(INSTRUCTIONS TO FOLLOW): Begin at the line below that has "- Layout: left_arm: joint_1" and stop after the line that has "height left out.". Please restate only those lines, word for word.

(SUPPLIED INFORMATION):
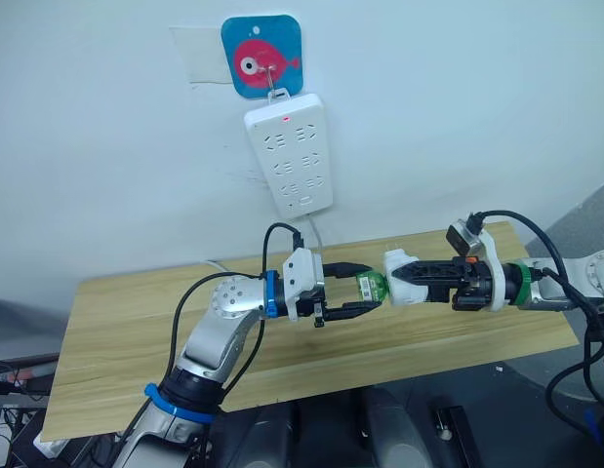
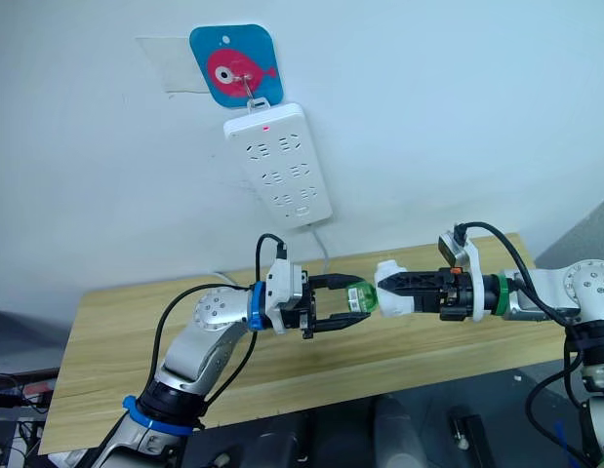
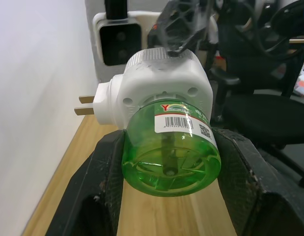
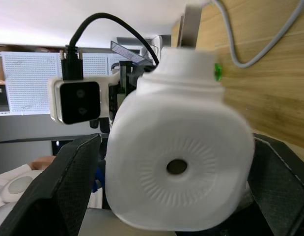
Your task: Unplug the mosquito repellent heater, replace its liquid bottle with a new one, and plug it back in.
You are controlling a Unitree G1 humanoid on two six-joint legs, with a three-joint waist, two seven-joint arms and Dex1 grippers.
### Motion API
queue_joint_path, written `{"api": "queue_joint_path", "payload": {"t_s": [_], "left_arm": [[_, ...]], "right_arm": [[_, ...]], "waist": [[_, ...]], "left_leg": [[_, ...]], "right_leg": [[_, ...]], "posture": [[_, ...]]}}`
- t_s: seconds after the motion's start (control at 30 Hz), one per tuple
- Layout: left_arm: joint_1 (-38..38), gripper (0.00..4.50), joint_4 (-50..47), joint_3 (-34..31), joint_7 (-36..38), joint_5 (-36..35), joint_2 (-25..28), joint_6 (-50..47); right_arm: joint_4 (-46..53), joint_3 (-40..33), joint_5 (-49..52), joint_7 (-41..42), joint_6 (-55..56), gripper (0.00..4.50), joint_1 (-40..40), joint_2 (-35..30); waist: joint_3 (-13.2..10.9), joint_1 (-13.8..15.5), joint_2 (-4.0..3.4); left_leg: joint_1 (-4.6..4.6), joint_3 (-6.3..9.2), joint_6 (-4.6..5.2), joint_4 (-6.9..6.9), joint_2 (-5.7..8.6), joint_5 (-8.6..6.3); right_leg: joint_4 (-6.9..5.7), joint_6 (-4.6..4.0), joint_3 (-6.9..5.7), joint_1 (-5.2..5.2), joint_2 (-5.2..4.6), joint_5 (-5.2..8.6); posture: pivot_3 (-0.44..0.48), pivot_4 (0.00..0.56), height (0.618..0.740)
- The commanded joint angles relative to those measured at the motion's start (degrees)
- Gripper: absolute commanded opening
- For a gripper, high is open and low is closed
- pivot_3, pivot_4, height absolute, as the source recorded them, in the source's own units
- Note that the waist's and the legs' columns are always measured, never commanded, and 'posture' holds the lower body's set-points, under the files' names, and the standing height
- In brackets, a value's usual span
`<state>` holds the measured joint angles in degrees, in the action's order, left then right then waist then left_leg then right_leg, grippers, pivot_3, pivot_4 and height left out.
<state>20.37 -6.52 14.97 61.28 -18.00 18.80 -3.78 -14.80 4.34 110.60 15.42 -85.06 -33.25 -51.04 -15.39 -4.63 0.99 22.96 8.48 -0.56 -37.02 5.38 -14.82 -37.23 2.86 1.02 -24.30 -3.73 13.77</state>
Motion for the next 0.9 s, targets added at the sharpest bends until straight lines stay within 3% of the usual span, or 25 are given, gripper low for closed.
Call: {"api": "queue_joint_path", "payload": {"t_s": [0.03,0.33,0.5,0.73,0.8,0.9], "left_arm": [[-0.54,2.27,-2.71,0.2,0.15,-1.46,-0.21,0.21],[-0.25,2.27,-1.82,0.32,0.79,-1.51,-0.31,0.56],[-0.01,2.27,-1.5,0.15,1.12,-1.77,-0.33,0.39],[0.36,2.27,-1.09,0.04,0.22,-2.46,-0.89,-1.21],[0.89,2.27,-1.32,-0.65,-0.92,-4.1,-1.35,-4.72],[2.0,2.27,-3.17,-3.44,-4.43,-14.23,-1.47,-22.0]], "right_arm": [[0.88,-0.67,-0.32,2.29,-1.29,4.48,-0.65,-0.96],[0.57,-1.42,-3.58,4.14,-1.66,4.48,-1.07,-0.32],[-0.07,-1.83,-5.09,5.0,-1.77,2.98,-1.6,0.09],[0.09,-2.56,-6.43,6.75,-2.67,2.98,-2.13,0.38],[2.29,-3.01,-7.67,8.06,-2.92,2.98,-1.84,0.28],[4.66,-3.79,-9.1,9.73,-3.16,2.98,-1.49,0.43]], "waist": [[0.0,0.01,0.0],[0.0,0.01,0.0],[0.0,0.01,0.0],[0.0,0.02,0.0],[0.0,0.01,0.0],[0.0,-0.02,0.0]], "left_leg": [[0.0,0.0,0.0,0.0,0.0,0.0],[0.0,-0.03,0.01,-0.02,0.0,-0.01],[0.0,-0.03,0.01,-0.02,0.0,-0.01],[0.0,-0.04,0.01,-0.02,0.0,-0.01],[0.0,-0.04,0.01,-0.02,0.0,-0.01],[0.0,-0.03,0.02,-0.04,0.0,-0.01]], "right_leg": [[0.02,0.01,0.0,0.0,0.0,-0.01],[0.03,0.03,0.01,0.01,0.0,-0.06],[0.03,0.03,0.02,0.01,0.0,-0.06],[0.03,0.03,0.02,0.01,0.0,-0.07],[0.03,0.03,0.02,0.01,0.0,-0.08],[0.02,0.04,0.02,0.01,0.0,-0.08]], "posture": [[-0.135,0.273,0.74],[-0.134,0.271,0.74],[-0.135,0.271,0.74],[-0.138,0.272,0.74],[-0.139,0.273,0.74],[-0.14,0.274,0.74]]}}
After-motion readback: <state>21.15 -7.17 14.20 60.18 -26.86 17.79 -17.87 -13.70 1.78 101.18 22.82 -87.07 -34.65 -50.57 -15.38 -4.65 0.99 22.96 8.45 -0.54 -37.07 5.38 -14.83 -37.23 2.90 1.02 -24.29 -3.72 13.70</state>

(OUTPUT):
- Layout: left_arm: joint_1 (-38..38), gripper (0.00..4.50), joint_4 (-50..47), joint_3 (-34..31), joint_7 (-36..38), joint_5 (-36..35), joint_2 (-25..28), joint_6 (-50..47); right_arm: joint_4 (-46..53), joint_3 (-40..33), joint_5 (-49..52), joint_7 (-41..42), joint_6 (-55..56), gripper (0.00..4.50), joint_1 (-40..40), joint_2 (-35..30); waist: joint_3 (-13.2..10.9), joint_1 (-13.8..15.5), joint_2 (-4.0..3.4); left_leg: joint_1 (-4.6..4.6), joint_3 (-6.3..9.2), joint_6 (-4.6..5.2), joint_4 (-6.9..6.9), joint_2 (-5.7..8.6), joint_5 (-8.6..6.3); right_leg: joint_4 (-6.9..5.7), joint_6 (-4.6..4.0), joint_3 (-6.9..5.7), joint_1 (-5.2..5.2), joint_2 (-5.2..4.6), joint_5 (-5.2..8.6); posture: pivot_3 (-0.44..0.48), pivot_4 (0.00..0.56), height (0.618..0.740)
- The commanded joint angles relative to those measured at the motion's start (degrees)
- Gripper: absolute commanded opening
- For a gripper, high is open and low is closed
- pivot_3, pivot_4, height absolute, as the source recorded them, in the source's own units
- Note that the waist's and the legs' columns are always measured, never commanded, and 'posture' holds the lower body's set-points, under the files' names, and the standing height
- In brackets, a value's usual span
`<state>` holds the measured joint angles in degrees, in the action's order, left then right then waist then left_leg then right_leg, grippers, pivot_3, pivot_4 and height left out.

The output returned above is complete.